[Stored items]
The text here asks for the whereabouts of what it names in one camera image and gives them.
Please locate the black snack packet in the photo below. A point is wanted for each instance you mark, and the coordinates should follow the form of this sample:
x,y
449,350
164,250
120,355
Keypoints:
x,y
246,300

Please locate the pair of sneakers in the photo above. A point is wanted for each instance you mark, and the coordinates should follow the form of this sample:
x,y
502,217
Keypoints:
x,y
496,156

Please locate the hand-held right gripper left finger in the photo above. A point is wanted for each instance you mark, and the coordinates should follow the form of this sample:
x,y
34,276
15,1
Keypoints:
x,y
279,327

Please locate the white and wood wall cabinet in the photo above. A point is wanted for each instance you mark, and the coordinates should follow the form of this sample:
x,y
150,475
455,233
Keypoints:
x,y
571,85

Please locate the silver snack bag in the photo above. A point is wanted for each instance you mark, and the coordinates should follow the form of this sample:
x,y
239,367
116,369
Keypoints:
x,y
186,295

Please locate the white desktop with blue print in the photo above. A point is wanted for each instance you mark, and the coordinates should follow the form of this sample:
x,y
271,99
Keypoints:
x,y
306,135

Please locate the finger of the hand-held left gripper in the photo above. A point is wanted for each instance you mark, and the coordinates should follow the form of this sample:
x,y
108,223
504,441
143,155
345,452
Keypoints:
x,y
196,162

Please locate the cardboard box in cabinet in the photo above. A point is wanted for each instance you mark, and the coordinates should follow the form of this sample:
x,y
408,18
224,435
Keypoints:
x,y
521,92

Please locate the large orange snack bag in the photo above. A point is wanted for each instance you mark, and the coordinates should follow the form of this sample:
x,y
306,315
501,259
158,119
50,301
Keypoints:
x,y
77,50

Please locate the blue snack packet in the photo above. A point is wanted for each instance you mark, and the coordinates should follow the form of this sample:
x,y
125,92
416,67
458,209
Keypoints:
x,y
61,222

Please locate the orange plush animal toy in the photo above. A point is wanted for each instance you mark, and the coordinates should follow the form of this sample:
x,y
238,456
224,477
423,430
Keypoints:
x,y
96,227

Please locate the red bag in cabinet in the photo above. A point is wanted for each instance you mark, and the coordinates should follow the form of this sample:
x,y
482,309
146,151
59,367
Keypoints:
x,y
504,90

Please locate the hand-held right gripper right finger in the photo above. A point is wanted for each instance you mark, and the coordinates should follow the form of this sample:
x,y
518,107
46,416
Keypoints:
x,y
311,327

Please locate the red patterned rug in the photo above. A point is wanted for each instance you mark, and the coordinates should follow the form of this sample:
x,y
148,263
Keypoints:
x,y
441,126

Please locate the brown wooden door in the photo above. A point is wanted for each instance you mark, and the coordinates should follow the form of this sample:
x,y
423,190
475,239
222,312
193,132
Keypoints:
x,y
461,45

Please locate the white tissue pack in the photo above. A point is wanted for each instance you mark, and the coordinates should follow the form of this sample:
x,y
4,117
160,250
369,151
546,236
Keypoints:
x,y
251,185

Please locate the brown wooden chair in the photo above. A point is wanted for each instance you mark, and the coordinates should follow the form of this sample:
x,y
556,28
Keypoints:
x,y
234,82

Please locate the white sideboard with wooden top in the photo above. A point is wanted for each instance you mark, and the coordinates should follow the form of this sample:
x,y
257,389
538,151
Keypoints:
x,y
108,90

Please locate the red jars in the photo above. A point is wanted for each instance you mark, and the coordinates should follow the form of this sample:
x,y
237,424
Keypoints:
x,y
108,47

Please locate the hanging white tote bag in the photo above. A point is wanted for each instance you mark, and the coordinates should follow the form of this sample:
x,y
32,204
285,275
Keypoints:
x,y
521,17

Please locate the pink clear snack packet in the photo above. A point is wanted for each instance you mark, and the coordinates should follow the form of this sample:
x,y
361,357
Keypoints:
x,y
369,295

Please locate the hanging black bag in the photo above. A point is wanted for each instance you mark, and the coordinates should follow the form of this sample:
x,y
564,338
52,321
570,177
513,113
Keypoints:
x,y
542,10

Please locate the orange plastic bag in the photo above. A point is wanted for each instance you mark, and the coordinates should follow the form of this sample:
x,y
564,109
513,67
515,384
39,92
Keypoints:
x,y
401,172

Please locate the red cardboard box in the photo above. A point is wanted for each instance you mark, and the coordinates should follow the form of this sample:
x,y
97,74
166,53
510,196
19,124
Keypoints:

• **Your goal**:
All of the entries above need to be reproduced exactly.

• **Answer to this task**:
The text here asks for the whereabouts of what it names in one camera image and gives them.
Please locate the black snack packet in the photo below. A point is wanted for each instance you mark, and the coordinates should follow the form of this sample:
x,y
449,350
164,250
120,355
Keypoints:
x,y
246,300

Please locate the pair of sneakers in the photo above. A point is wanted for each instance you mark, and the coordinates should follow the form of this sample:
x,y
502,217
Keypoints:
x,y
496,156

Please locate the hand-held right gripper left finger in the photo above. A point is wanted for each instance you mark, and the coordinates should follow the form of this sample:
x,y
34,276
15,1
Keypoints:
x,y
279,327

Please locate the white and wood wall cabinet in the photo above. A point is wanted for each instance you mark, and the coordinates should follow the form of this sample:
x,y
150,475
455,233
Keypoints:
x,y
571,85

Please locate the silver snack bag in the photo above. A point is wanted for each instance you mark, and the coordinates should follow the form of this sample:
x,y
239,367
116,369
Keypoints:
x,y
186,295

Please locate the white desktop with blue print in the photo above. A point is wanted for each instance you mark, and the coordinates should follow the form of this sample:
x,y
271,99
Keypoints:
x,y
306,135

Please locate the finger of the hand-held left gripper in the photo above. A point is wanted for each instance you mark, and the coordinates should follow the form of this sample:
x,y
108,223
504,441
143,155
345,452
Keypoints:
x,y
196,162

Please locate the cardboard box in cabinet in the photo above. A point is wanted for each instance you mark, and the coordinates should follow the form of this sample:
x,y
408,18
224,435
Keypoints:
x,y
521,92

Please locate the large orange snack bag in the photo above. A point is wanted for each instance you mark, and the coordinates should follow the form of this sample:
x,y
306,315
501,259
158,119
50,301
Keypoints:
x,y
77,50

Please locate the blue snack packet in the photo above. A point is wanted for each instance you mark, and the coordinates should follow the form of this sample:
x,y
125,92
416,67
458,209
Keypoints:
x,y
61,222

Please locate the orange plush animal toy in the photo above. A point is wanted for each instance you mark, and the coordinates should follow the form of this sample:
x,y
238,456
224,477
423,430
Keypoints:
x,y
96,227

Please locate the red bag in cabinet in the photo above. A point is wanted for each instance you mark, and the coordinates should follow the form of this sample:
x,y
482,309
146,151
59,367
Keypoints:
x,y
504,90

Please locate the hand-held right gripper right finger in the photo above. A point is wanted for each instance you mark, and the coordinates should follow the form of this sample:
x,y
518,107
46,416
Keypoints:
x,y
311,327

Please locate the red patterned rug in the photo above. A point is wanted for each instance you mark, and the coordinates should follow the form of this sample:
x,y
148,263
Keypoints:
x,y
441,126

Please locate the brown wooden door in the photo above. A point is wanted for each instance you mark, and the coordinates should follow the form of this sample:
x,y
423,190
475,239
222,312
193,132
Keypoints:
x,y
461,45

Please locate the white tissue pack in the photo above. A point is wanted for each instance you mark, and the coordinates should follow the form of this sample:
x,y
4,117
160,250
369,151
546,236
Keypoints:
x,y
251,185

Please locate the brown wooden chair in the photo above. A point is wanted for each instance you mark, and the coordinates should follow the form of this sample:
x,y
556,28
Keypoints:
x,y
234,82

Please locate the white sideboard with wooden top in the photo above. A point is wanted for each instance you mark, and the coordinates should follow the form of this sample:
x,y
257,389
538,151
Keypoints:
x,y
108,90

Please locate the red jars in the photo above. A point is wanted for each instance you mark, and the coordinates should follow the form of this sample:
x,y
237,424
Keypoints:
x,y
108,47

Please locate the hanging white tote bag in the photo above. A point is wanted for each instance you mark, and the coordinates should follow the form of this sample:
x,y
32,204
285,275
Keypoints:
x,y
521,17

Please locate the pink clear snack packet in the photo above. A point is wanted for each instance you mark, and the coordinates should follow the form of this sample:
x,y
361,357
Keypoints:
x,y
369,295

Please locate the hanging black bag in the photo above. A point is wanted for each instance you mark, and the coordinates should follow the form of this sample:
x,y
564,338
52,321
570,177
513,113
Keypoints:
x,y
542,10

Please locate the orange plastic bag in the photo above. A point is wanted for each instance you mark, and the coordinates should follow the form of this sample:
x,y
564,109
513,67
515,384
39,92
Keypoints:
x,y
401,172

Please locate the red cardboard box in the photo above. A point is wanted for each instance you mark, and the coordinates should follow the form of this sample:
x,y
97,74
166,53
510,196
19,124
Keypoints:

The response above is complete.